Work item: Copy exactly the lines of the records below, and only those lines, beginning with the line that contains "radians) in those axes" and ending with the line that contains "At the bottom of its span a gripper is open".

Records from a data source:
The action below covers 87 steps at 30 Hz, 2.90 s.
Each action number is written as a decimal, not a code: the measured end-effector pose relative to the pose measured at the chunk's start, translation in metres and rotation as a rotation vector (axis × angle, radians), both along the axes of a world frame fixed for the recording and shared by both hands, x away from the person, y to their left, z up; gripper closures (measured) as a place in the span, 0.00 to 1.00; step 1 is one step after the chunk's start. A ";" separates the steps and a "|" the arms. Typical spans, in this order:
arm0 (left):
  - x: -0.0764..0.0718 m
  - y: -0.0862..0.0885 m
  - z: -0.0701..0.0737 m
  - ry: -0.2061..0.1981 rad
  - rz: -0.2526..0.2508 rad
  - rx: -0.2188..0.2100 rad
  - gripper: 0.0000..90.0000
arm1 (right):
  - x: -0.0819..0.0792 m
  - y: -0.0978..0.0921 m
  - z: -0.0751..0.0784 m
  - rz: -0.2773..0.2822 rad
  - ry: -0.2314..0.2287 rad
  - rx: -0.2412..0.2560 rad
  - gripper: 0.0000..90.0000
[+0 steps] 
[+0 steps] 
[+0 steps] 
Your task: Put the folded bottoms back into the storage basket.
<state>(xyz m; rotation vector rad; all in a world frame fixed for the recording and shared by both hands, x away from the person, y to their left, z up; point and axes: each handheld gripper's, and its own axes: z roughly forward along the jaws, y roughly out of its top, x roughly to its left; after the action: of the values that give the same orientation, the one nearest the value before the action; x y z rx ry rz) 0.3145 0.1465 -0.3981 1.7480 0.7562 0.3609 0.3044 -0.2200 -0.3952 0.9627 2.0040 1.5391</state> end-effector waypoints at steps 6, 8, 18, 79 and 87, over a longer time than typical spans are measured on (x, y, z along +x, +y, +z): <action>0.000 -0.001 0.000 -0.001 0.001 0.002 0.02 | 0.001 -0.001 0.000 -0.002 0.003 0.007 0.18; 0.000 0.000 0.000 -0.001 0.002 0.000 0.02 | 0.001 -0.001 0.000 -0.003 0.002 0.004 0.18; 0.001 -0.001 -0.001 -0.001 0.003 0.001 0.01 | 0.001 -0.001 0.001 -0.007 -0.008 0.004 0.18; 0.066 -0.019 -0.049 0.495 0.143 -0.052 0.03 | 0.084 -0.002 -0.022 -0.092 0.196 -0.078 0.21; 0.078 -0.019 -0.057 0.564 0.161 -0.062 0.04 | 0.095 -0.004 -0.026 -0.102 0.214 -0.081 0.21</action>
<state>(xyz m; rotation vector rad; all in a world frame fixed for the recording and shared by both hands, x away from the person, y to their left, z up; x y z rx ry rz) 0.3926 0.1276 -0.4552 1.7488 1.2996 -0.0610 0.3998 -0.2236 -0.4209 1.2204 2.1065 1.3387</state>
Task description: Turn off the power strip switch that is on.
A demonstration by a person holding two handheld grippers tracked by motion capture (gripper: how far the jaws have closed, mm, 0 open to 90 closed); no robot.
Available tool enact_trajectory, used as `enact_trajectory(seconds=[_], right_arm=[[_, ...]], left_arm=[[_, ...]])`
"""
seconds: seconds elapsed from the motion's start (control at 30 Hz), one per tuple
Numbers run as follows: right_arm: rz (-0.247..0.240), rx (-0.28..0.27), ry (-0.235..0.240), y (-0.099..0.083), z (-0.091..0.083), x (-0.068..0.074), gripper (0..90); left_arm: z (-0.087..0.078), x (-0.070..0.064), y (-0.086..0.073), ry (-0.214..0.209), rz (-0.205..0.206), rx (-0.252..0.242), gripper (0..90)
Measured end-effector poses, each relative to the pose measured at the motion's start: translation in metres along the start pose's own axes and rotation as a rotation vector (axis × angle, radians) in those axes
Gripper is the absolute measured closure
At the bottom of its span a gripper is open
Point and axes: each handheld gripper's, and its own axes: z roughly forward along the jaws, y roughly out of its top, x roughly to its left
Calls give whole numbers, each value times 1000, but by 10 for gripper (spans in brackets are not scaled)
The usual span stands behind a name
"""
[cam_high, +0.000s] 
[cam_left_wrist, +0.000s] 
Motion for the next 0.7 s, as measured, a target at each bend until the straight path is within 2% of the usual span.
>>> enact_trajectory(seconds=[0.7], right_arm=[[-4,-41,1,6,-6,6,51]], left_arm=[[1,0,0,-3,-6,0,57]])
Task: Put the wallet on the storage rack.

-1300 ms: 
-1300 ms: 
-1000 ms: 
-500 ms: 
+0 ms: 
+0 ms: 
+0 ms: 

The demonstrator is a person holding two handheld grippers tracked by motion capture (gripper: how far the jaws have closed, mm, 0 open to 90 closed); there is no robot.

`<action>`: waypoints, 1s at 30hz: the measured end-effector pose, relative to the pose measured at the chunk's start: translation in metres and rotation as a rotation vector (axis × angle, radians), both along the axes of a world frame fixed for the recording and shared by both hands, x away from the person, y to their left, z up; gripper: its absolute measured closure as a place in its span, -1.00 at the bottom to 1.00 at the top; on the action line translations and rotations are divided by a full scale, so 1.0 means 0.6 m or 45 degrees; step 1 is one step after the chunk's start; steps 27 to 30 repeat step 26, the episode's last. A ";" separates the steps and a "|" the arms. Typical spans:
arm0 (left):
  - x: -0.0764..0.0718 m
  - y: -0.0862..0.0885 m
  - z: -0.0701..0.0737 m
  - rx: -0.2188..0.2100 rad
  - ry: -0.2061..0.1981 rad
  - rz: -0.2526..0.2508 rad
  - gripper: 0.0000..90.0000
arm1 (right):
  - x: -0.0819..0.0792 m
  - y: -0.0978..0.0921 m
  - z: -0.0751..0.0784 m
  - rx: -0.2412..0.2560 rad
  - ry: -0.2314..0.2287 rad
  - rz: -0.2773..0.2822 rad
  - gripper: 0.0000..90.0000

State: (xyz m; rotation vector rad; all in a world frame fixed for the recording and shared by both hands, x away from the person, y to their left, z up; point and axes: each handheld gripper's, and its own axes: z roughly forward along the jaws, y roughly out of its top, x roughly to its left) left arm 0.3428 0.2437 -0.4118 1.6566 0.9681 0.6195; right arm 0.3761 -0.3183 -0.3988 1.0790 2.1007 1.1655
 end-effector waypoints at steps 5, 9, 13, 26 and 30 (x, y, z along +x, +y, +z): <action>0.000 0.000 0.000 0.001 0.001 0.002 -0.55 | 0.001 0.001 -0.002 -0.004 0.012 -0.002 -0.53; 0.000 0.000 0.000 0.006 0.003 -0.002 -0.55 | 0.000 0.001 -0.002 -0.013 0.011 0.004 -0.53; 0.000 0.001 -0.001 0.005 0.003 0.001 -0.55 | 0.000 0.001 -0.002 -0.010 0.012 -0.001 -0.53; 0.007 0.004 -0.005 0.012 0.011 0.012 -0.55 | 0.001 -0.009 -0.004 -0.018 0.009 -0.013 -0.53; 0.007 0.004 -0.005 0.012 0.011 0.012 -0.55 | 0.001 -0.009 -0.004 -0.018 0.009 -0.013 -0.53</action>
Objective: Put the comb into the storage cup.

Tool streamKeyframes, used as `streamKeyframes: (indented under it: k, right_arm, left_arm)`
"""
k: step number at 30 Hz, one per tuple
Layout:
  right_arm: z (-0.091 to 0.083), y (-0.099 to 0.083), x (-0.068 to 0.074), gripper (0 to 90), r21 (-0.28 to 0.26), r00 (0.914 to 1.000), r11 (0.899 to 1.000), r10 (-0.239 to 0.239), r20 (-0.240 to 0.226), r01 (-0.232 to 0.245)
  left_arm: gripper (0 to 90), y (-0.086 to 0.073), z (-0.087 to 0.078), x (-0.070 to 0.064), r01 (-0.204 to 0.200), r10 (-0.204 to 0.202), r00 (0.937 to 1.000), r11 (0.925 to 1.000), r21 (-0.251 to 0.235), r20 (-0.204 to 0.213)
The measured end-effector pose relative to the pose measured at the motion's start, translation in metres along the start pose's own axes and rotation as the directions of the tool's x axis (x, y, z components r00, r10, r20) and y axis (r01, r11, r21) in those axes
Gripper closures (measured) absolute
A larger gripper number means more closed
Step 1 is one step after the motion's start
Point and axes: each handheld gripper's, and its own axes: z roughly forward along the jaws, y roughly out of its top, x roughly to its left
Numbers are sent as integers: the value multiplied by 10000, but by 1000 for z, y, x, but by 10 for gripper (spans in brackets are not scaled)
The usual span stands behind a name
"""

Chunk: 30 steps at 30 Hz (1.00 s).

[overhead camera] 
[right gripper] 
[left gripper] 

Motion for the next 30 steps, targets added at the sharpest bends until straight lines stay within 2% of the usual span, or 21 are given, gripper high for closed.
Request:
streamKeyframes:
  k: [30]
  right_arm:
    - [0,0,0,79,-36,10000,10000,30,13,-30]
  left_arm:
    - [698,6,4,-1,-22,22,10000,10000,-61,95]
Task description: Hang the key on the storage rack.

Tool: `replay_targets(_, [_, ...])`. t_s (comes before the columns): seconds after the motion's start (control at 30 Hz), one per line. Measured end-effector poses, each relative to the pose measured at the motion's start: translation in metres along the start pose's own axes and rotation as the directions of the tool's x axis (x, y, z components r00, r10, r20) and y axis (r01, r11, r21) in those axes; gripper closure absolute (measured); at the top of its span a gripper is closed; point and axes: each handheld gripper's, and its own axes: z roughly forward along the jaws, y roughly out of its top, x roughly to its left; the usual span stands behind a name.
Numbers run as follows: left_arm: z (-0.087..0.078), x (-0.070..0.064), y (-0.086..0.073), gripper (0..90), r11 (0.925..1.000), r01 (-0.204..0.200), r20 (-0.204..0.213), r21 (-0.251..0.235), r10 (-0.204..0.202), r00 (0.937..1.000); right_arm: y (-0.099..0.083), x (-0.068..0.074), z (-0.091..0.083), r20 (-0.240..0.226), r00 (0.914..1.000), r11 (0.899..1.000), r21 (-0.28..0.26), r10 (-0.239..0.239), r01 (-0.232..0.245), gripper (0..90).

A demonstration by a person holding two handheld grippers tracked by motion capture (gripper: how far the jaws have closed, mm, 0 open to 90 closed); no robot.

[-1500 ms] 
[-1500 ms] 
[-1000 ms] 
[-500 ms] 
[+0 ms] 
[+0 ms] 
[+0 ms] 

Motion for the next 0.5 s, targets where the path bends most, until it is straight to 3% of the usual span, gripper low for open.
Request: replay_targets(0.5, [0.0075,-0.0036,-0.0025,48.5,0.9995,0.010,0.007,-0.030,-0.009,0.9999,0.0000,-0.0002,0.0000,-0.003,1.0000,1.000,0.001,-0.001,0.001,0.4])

Result for this exercise:
Measured end-effector poses, each relative to the pose measured at the motion's start: translation in metres along the start pose's own axes and rotation as a rotation vector (axis × angle, radians) in those axes
Gripper is the absolute measured closure
At the bottom of its span a gripper is open

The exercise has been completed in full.